While it is true that the author of The Golden Compass wrote the book as a work of atheist literature, and there are certainly anti-Catholic themes throughout the first book, it is far more sophisticated than a trick to “sell atheism to kids.”

We as a Christian community should know better. One of the things that strikes me about Kazantzakis’ Last Temptation is the fact that Jesus doubts himself until he finally chooses the cross. This points to a fundamental truth that doubt is a prerequisite to faith. Paul Tillich wrote that faith without doubt has no risk; to believe in the unbelievable is a courageous faith.

The atheism that is pervasive in our situation, whether it is from books like The God Delusion or The Golden Compass, offers those of us with faith the opportunity to learn and grow. The church described in both the film and book of The Golden Compass is a hierarchal, secretive, repressive social apparatus which exists to hide the truth of the world.
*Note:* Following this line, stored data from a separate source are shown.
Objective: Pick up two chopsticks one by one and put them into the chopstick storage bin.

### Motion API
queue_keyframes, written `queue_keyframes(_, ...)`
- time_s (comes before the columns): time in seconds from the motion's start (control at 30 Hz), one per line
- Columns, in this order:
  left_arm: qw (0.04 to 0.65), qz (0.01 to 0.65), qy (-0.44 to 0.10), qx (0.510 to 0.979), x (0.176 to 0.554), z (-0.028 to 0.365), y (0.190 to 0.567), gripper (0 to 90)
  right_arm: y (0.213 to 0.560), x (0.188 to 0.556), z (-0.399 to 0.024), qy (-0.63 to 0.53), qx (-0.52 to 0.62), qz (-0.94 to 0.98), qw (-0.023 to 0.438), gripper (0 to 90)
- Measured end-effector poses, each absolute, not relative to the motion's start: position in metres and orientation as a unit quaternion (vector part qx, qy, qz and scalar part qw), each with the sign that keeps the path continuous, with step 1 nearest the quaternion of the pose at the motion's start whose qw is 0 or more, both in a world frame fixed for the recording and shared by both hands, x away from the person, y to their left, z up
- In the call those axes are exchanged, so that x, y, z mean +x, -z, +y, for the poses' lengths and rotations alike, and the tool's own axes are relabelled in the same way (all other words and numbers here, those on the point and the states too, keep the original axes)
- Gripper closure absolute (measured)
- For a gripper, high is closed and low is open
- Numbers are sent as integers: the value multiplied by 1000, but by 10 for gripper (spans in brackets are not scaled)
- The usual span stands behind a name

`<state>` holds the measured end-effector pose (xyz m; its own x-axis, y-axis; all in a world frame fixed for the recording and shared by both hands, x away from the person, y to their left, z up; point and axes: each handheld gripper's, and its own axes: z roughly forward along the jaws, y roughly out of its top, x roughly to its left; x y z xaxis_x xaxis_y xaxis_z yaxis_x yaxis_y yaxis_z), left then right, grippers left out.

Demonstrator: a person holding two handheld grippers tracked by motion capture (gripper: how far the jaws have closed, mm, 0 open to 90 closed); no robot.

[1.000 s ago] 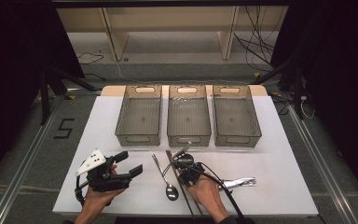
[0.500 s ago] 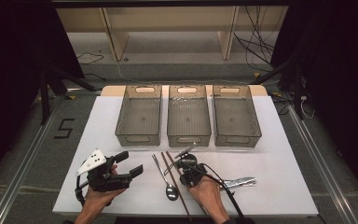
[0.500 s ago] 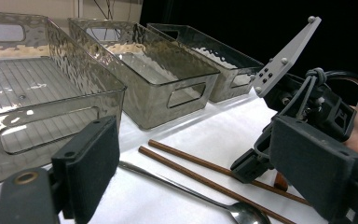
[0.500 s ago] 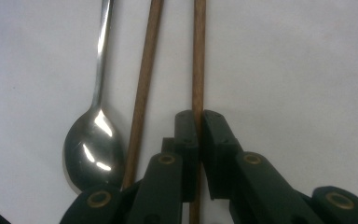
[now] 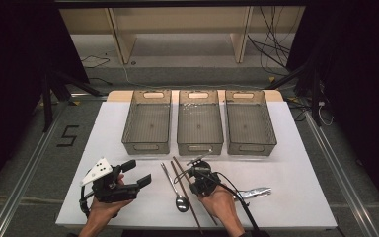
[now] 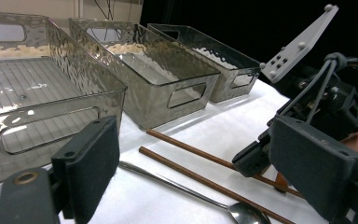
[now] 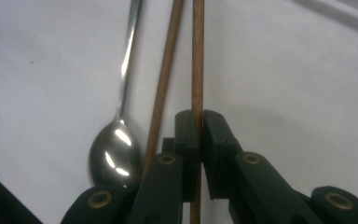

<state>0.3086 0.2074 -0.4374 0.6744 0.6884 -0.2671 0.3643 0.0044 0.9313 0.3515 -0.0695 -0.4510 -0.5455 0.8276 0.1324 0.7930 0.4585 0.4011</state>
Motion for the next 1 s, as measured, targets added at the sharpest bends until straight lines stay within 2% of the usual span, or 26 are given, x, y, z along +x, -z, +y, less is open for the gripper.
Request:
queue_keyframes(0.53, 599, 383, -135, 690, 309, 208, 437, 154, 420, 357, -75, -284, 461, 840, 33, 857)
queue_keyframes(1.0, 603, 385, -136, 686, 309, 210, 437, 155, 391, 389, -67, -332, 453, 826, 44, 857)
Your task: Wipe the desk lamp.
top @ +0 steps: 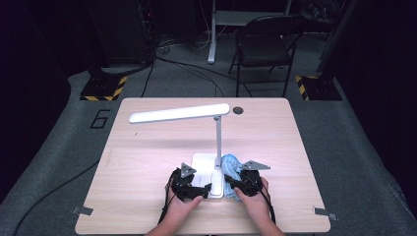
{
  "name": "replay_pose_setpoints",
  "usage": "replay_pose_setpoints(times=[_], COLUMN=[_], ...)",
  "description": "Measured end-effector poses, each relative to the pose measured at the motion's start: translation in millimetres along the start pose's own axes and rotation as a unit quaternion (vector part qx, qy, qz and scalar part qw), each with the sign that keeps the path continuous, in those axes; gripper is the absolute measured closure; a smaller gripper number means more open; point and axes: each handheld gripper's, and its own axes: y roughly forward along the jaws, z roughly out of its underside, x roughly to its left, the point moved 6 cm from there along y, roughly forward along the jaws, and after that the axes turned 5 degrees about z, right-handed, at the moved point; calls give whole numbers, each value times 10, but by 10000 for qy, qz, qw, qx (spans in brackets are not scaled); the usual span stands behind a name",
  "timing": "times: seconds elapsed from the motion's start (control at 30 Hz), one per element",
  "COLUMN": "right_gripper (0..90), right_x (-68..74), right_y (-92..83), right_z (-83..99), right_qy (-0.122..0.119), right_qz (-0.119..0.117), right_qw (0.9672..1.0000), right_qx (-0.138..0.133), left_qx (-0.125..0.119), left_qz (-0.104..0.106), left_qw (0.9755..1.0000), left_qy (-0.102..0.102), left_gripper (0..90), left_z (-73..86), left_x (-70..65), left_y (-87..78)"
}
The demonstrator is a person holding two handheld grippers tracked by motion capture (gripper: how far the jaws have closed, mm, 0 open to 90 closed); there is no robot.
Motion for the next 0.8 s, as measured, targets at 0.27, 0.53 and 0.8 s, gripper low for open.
replay_pose_setpoints(times=[0.27,0.53,0.8], right_gripper=[488,612,664], right_x=[-5,-44,0], right_y=[-37,-1,-3], right_z=[36,63,27], right_qy=[-423,-395,-156], right_qz=[525,464,54], right_qw=[9977,9981,9999], right_qx=[-65,32,-8], left_qx=[-13,-9,4], left_qz=[14,5,27], left_qw=[10000,10000,10000], left_qy=[-9,1,35], left_gripper=[16,15,14], left_z=[-1,-1,-2], left_x=[-1,2,6], left_y=[3,2,2])
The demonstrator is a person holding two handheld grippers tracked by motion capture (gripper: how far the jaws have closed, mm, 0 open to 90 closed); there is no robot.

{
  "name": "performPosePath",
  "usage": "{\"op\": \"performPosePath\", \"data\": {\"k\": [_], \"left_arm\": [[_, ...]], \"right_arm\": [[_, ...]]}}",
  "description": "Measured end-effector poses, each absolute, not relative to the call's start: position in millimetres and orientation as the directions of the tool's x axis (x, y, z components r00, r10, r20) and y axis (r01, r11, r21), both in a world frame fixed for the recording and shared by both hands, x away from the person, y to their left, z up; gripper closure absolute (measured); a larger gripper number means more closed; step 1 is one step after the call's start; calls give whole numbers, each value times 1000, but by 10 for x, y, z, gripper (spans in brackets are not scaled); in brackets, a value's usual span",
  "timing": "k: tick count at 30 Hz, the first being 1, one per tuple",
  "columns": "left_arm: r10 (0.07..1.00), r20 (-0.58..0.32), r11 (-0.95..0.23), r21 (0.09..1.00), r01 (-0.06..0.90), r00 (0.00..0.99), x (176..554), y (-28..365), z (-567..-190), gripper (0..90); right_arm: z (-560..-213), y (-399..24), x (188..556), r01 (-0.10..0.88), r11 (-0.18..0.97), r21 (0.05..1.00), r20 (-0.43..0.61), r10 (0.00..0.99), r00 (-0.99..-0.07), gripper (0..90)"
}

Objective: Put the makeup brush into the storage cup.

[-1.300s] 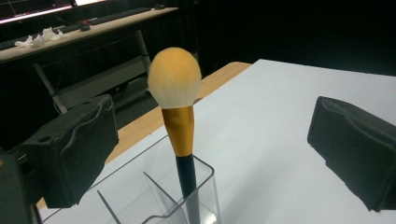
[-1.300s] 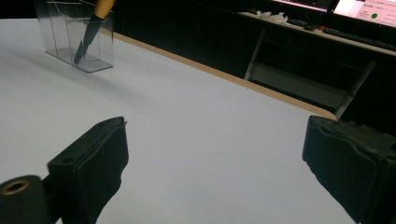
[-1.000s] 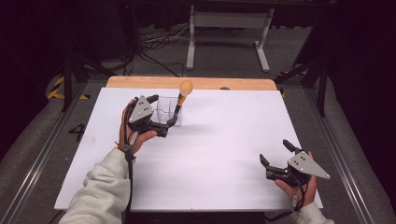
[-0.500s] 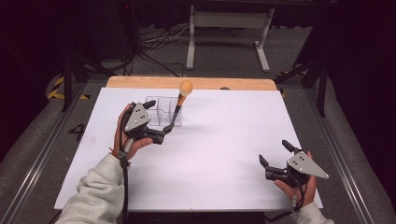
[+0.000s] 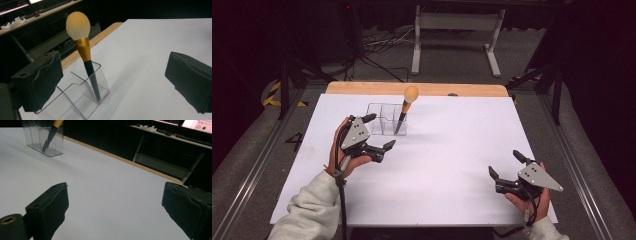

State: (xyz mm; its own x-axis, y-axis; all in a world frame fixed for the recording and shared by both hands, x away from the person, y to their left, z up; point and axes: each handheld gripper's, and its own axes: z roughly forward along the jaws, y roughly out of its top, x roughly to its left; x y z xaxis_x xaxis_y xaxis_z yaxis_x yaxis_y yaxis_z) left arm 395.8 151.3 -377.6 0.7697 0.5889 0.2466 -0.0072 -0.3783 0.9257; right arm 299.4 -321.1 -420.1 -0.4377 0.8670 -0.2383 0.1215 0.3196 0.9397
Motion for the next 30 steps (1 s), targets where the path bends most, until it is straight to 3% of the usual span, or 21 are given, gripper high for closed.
{"op": "performPosePath", "data": {"k": [30], "left_arm": [[572, 283, -445, 895, 1, 770, 3682, 1801, -4032, 17]], "right_arm": [[-4213, -3184, 2991, 125, 326, 937, -241, 862, -445, 79]]}}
You, reader, and I both know religions that are like this. Their power and reality is generated by the fear of the unknown—the unknown of the present and the future. Many exist as little more than “Chicken Soup for the Soul” and might be characterized even as manipulative of its followers. Again, you know what I am talking about: these are religions steeped in the gospel of numbers, popularity, and money, rather than the ultimate. They’ll use the ultimate to give good face.
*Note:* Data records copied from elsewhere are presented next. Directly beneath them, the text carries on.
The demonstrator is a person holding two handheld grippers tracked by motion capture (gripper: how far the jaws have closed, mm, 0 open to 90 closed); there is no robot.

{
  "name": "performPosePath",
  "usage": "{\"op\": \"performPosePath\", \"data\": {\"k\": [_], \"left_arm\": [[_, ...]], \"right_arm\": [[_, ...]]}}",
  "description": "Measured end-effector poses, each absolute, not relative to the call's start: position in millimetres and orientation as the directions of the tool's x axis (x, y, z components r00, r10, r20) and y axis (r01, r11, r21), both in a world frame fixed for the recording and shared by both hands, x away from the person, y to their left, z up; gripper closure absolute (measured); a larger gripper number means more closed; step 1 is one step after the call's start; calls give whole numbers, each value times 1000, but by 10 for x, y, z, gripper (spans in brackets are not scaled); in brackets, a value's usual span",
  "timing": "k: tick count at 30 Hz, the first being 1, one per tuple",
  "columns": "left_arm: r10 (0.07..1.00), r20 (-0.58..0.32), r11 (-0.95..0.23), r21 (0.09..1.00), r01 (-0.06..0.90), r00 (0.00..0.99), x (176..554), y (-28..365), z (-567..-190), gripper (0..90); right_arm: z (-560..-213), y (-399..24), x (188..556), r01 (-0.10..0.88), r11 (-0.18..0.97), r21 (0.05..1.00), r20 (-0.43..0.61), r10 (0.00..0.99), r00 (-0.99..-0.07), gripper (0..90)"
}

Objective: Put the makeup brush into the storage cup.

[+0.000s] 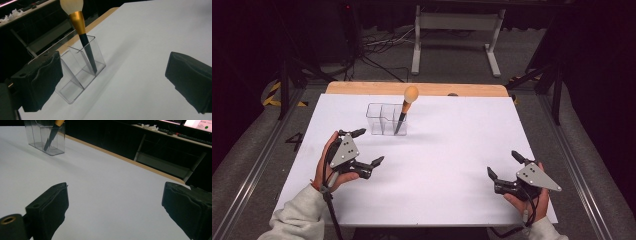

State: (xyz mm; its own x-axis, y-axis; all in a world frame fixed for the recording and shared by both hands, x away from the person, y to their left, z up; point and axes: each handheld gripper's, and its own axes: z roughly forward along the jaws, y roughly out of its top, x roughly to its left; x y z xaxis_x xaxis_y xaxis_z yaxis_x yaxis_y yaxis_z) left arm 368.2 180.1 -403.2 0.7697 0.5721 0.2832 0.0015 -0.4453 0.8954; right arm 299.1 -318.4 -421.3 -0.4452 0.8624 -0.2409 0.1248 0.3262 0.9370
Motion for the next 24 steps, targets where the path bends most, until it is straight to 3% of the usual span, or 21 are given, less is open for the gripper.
{"op": "performPosePath", "data": {"k": [24], "left_arm": [[608, 270, -489, 868, 84, 747, 3561, 2192, -4369, 23]], "right_arm": [[-4231, -3172, 3006, 134, 332, 934, -241, 859, -452, 79]]}}
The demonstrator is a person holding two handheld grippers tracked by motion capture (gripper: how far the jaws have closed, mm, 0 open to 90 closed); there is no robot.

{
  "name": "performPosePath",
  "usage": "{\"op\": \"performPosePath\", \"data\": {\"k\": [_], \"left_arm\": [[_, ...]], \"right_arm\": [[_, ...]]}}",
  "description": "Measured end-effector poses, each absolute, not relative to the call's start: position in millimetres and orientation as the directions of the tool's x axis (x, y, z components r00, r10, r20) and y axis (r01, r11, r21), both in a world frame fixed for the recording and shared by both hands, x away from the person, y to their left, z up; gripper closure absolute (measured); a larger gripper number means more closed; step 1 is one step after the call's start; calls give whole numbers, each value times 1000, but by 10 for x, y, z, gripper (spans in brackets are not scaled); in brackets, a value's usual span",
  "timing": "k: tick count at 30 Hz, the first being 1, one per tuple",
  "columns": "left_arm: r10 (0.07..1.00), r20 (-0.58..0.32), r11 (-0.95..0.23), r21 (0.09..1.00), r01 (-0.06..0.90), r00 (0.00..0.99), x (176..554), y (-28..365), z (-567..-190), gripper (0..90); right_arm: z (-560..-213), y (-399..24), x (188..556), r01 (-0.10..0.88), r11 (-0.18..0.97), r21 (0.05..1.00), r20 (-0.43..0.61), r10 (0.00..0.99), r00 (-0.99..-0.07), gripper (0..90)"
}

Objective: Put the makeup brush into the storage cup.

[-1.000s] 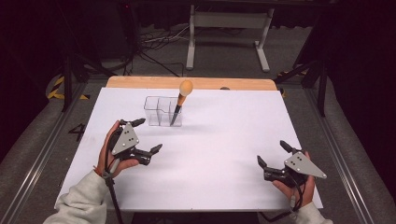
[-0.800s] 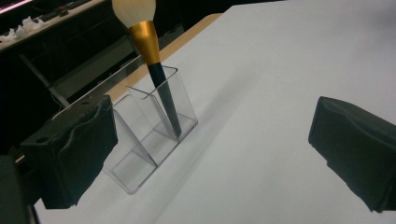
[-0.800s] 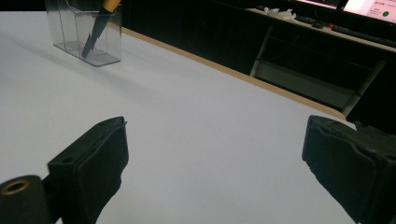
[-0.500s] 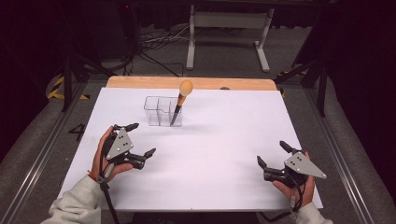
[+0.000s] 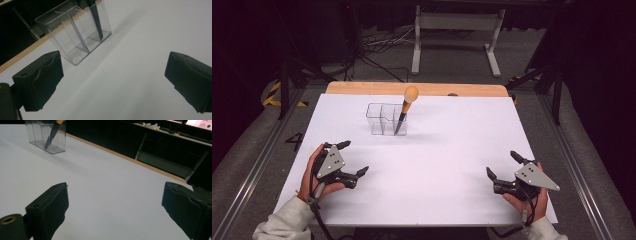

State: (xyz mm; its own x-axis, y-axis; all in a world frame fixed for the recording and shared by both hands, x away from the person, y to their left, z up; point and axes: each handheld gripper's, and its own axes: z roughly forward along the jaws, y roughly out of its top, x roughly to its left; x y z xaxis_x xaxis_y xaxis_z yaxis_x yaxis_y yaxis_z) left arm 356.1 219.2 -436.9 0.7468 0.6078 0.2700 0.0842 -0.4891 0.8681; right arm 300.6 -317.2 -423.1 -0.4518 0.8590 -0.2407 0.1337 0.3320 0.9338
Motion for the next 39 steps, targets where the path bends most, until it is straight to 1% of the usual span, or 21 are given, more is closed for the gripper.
{"op": "performPosePath", "data": {"k": [6, 8, 10, 12, 16, 20, 23, 26, 29, 39], "left_arm": [[624, 255, -495, 861, 121, 738, 3505, 2307, -4476, 24], [636, 222, -472, 870, 145, 739, 3471, 2351, -4516, 25], [644, 215, -467, 871, 154, 734, 3428, 2373, -4539, 25], [656, 199, -448, 879, 163, 728, 3391, 2418, -4546, 25], [682, 138, -376, 909, 182, 718, 3303, 2520, -4547, 30], [700, 103, -322, 929, 184, 706, 3243, 2606, -4527, 30], [707, 91, -311, 931, 193, 701, 3238, 2633, -4523, 34], [710, 94, -300, 937, 179, 698, 3245, 2637, -4508, 34], [708, 73, -270, 947, 173, 703, 3244, 2642, -4485, 34], [701, 72, -253, 955, 152, 710, 3198, 2665, -4456, 35]], "right_arm": [[-4238, -3169, 3007, 134, 335, 933, -243, 858, -453, 79], [-4241, -3169, 3013, 135, 334, 933, -241, 858, -454, 79], [-4248, -3165, 3018, 137, 338, 931, -243, 856, -457, 79], [-4254, -3163, 3022, 139, 339, 930, -243, 855, -458, 79], [-4262, -3163, 3025, 139, 340, 930, -243, 852, -463, 79], [-4269, -3164, 3029, 142, 343, 929, -242, 850, -469, 79], [-4272, -3160, 3029, 142, 344, 928, -242, 847, -473, 79], [-4268, -3151, 3019, 138, 349, 927, -246, 843, -478, 79], [-4263, -3145, 3012, 135, 355, 925, -253, 841, -478, 79], [-4268, -3084, 3012, 131, 373, 918, -267, 830, -489, 80]]}}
The Golden Compass is squarely rooted in the modern religious literature of Milton and Blake that the modern prophet and heretic Thomas Altizer has interpreted to be scriptural accounts of an authentic, contemporary Christian faith. In Blake’s “The Everlasting Gospel,” the Christ of the church is unmasked as Satan, and what was regarded as Satan is Christ. Christianity is the radical reversal of everything that is Christian. It is out of a sense of ecumenism that many of us have held our breath. No more. Gods that can be killed should be.
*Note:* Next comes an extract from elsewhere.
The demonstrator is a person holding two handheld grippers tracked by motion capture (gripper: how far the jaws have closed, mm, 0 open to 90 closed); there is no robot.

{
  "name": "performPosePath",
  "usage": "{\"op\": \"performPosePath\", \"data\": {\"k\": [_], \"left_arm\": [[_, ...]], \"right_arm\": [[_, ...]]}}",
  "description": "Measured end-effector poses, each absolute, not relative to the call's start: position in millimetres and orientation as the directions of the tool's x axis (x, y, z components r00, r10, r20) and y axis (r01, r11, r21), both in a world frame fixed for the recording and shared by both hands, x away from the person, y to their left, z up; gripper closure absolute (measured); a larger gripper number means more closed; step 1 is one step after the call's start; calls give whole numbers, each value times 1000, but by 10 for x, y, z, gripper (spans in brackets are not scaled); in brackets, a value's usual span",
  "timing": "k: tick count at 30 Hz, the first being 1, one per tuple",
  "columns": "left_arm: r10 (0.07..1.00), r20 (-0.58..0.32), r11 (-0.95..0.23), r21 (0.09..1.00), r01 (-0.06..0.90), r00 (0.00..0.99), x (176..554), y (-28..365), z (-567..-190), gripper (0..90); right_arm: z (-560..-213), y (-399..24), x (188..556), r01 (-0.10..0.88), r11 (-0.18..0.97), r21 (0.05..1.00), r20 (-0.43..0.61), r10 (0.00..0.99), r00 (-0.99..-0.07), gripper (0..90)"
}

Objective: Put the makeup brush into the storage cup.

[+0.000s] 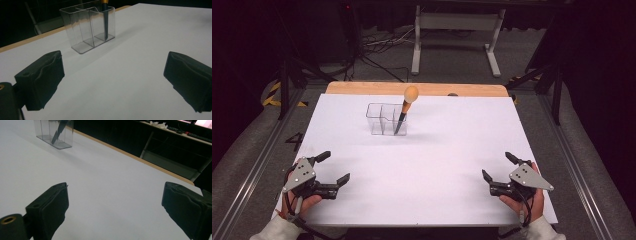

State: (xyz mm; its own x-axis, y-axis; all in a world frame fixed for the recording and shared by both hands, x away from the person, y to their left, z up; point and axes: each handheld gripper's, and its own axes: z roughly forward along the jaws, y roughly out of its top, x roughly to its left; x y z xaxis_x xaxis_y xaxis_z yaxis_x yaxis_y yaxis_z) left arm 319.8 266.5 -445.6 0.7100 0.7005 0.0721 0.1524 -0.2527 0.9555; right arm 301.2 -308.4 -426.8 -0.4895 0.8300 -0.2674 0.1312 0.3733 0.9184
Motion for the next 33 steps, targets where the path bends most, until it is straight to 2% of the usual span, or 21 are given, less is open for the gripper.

I experience the resistance against sacramental theology indicative of an inherent of a lack of risk. Baptism requires us to acknowledge the danger of life and to grasp onto a risky faith where the only faith worth having is the faith of promises kept and that our stories our found in the stories of God’s people. The Eucharist forces us away from the pretentiousness of me-centered worship to a Christ-centered worship where we graft ourselves onto the spirit of the savior. They are messy ideas for a messy world. Avoiding them constructs the reality that we can make sense of the world.

The Onion’s flippant (and funny) reason given why religious groups protested The Golden Compass, that “compasses promote travel and broadened horizons,” is an apt observation. The Golden Cup is our Golden Compass, it points us to doubt, suffering, death, intimacy, life, birth, union, danger—and all in-between. It leads us to discernment, just as Lyra in The Golden Compass must learn to read the compass (called the “Aletheiometer,” or truth-meter), and sometimes to the apocalyptic exposure of false Christs. Through our humble sacrament we navigate the certainty and the doubt, the evil and the good, and interpret our realities. And sometimes our faith leads us to more of a shock, rather than a surprise.

Christopher Rodkey, OSL, is completing his Ph.D. in philosophical theology at Drew University and is teaching at Lebanon Valley College.